→ What this task involves
Find the line with "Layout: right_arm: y" in the listing below. Write it out exactly, along with every later line up to the final one.

→ Data provided
+---+

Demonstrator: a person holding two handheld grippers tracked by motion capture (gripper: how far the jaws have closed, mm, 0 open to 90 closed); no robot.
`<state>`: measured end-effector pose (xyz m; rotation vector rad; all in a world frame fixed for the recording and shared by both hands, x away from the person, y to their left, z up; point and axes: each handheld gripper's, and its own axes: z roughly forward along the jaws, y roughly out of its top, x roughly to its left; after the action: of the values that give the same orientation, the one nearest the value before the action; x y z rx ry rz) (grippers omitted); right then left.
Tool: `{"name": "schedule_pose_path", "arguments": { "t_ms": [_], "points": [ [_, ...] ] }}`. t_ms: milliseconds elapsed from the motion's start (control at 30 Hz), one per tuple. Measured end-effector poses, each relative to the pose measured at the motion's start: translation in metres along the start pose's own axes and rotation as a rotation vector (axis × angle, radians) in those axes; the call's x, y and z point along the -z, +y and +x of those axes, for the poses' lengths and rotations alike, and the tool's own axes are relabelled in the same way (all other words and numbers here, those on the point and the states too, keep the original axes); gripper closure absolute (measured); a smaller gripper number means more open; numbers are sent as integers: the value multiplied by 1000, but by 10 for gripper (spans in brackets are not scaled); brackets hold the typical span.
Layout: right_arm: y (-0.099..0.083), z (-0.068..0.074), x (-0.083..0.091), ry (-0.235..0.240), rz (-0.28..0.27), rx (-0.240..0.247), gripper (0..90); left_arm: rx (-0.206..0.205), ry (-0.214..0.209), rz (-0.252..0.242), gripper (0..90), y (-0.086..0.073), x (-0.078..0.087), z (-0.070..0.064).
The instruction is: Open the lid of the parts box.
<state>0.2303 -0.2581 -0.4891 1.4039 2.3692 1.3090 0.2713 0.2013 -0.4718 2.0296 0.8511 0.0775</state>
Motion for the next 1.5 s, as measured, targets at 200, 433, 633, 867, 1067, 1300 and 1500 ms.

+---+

→ Answer box
Layout: right_arm: y (-0.099..0.083), z (-0.068..0.074), x (-0.083..0.091), ry (-0.235..0.240), rz (-0.28..0.27), rx (-0.240..0.247), gripper (0..90); left_arm: rx (-0.206..0.205), ry (-0.214..0.209), rz (-0.252..0.242), gripper (0..90), y (-0.086..0.073), x (-0.078..0.087), z (-0.070..0.064).
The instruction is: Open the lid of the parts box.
<state>0.2303 -0.2581 -0.4891 1.4039 2.3692 1.3090 0.2713 0.2013 -0.4718 2.0296 0.8511 0.0775</state>
Motion for the next 1.5 s, as measured, targets at 200, 433, 633, 867, 1067, 1300 and 1500 ms.

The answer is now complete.